Hall freshman Rylie Dagnall (left) is a childhood cancer survivor and helped organize Friday's PJ Day for the Kids fundraiser. She is pictured with a friend she has known since her diagnosis in kindergarten, fellow freshman Sammy Kruczek. PJ Day for the Kids at Hall High School. Dec. 8, 2017. Photo credit: Ronni Newton

West Hartford Public Schools students, teachers and administrators, and those from local preschools and businesses, donated money to Connecticut Children’s Medical Center and in exchange got to wear their pajamas for the day on Friday.

PJ Day for the Kids at Hall High School. Dec. 8, 2017. Photo credit: Ronni Newton

By Ronni Newton

Every single public school in West Hartford participated in “PJ Day for the Kids” on Friday – with flannel, fleece, fuzzy slippers as the outfits du jour – but at Hall High School, the event had special meaning.

This is the seventh year that Connecticut Children’s Medical Center’s Hematology/Oncology Fund has benefitted from the PJ Day fundraiser. Hall math teacher Laura Nichols, whose son had surgery years ago at Connecticut Children’s and was given a room on the oncology floor, first brought the fundraiser to West Hartford last year, as a way to focus on doing something positive and giving back.

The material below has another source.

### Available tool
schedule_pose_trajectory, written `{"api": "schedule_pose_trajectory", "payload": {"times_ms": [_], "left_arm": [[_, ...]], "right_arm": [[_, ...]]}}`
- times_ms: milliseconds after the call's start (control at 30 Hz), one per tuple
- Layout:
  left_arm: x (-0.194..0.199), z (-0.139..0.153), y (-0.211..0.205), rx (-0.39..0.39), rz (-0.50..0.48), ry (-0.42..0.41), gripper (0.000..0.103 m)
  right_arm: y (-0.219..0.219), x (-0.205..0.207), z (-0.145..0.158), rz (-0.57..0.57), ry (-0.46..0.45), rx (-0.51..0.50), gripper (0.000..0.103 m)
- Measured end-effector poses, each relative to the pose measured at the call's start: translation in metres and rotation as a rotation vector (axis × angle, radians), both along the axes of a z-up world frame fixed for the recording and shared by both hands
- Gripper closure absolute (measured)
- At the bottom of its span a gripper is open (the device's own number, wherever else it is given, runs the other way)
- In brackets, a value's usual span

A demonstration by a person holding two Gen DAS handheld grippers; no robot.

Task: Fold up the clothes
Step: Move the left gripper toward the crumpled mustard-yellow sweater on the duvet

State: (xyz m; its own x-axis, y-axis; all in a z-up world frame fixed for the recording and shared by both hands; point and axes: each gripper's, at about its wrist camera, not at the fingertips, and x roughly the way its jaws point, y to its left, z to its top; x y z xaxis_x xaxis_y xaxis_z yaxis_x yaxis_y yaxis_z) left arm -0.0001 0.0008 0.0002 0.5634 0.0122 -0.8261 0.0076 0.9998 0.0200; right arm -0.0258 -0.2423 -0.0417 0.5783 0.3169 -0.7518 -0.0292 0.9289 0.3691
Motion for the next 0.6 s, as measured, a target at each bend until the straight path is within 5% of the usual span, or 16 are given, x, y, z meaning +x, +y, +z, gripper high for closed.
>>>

This year it hit very close to home for several families.

Hall Principal Dan Zittoun’s 6-year-old daughter, Abby, was recently diagnosed with the rare cancer esthesioneuroblastoma (ENB), and is being treated at Connecticut Children’s Medical Center.

When she learned of Abby’s illness, Hall freshman Rylie Dagnall immediately knew what the family would be going through, and she and her mother reached out to Zittoun.

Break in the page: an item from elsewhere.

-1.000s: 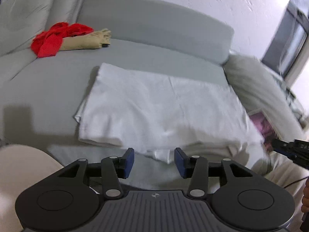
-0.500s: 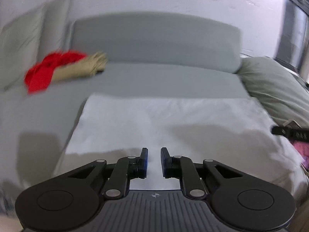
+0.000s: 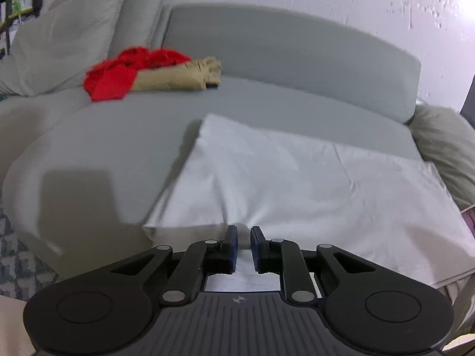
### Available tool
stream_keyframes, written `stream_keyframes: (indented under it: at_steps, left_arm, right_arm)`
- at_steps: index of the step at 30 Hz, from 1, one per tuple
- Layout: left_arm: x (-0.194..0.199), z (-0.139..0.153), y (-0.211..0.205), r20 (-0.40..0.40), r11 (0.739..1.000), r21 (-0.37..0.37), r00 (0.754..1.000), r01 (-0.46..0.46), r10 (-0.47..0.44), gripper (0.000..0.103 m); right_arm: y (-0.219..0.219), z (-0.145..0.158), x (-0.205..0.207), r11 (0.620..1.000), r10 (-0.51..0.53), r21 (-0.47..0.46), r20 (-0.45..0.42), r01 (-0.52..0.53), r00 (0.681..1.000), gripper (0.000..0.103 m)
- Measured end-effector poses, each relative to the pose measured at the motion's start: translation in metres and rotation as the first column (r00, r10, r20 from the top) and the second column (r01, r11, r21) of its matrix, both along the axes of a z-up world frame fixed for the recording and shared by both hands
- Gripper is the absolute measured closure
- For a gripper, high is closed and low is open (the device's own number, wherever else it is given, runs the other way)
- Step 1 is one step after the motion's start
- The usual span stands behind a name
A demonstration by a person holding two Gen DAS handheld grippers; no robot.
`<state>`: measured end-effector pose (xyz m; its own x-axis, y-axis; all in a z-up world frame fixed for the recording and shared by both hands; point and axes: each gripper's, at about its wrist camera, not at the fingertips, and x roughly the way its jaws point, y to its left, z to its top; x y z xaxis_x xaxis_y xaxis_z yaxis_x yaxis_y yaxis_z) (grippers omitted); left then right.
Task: Fold clothes
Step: 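Open both grippers and lift them away from the folded shirt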
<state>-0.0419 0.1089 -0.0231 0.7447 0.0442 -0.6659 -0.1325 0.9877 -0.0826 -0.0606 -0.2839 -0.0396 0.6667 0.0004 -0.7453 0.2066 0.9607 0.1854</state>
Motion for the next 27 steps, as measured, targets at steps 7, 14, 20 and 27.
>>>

Dagnall also became one of organizers of PJ Day for the Kids at Hall.

When Dagnall was 6, at the end of kindergarten at Whiting Lane Elementary School, she was diagnosed with acute lymphoblastic leukemia and began a lengthy regimen of chemotherapy.

She said she was very sad to miss the end of her kindergarten year, and much of first grade as well. “I loved school. I had a great group of friends who came and visited me in the hospital,” she recalled.

When she was able to go to school. Dagnall’s activities were limited. “I couldn’t do recess or gym, or go on field trips,” she said. She had to be careful because she had a port for the chemo medication.

Dagnall’s treatment at Connecticut Children’s lasted through the end of third grade, and she said she still goes back once a year for blood tests, and is now healthy.

Today Dagnall has beautiful long, thick, red hair. She said her mom had saved a lock of it to see if it came back the same color after treatment caused it to fall out. “It stayed the exact same color,” she said, but instead of stick straight it grew back curly – which is common right after chemo – and stayed curly.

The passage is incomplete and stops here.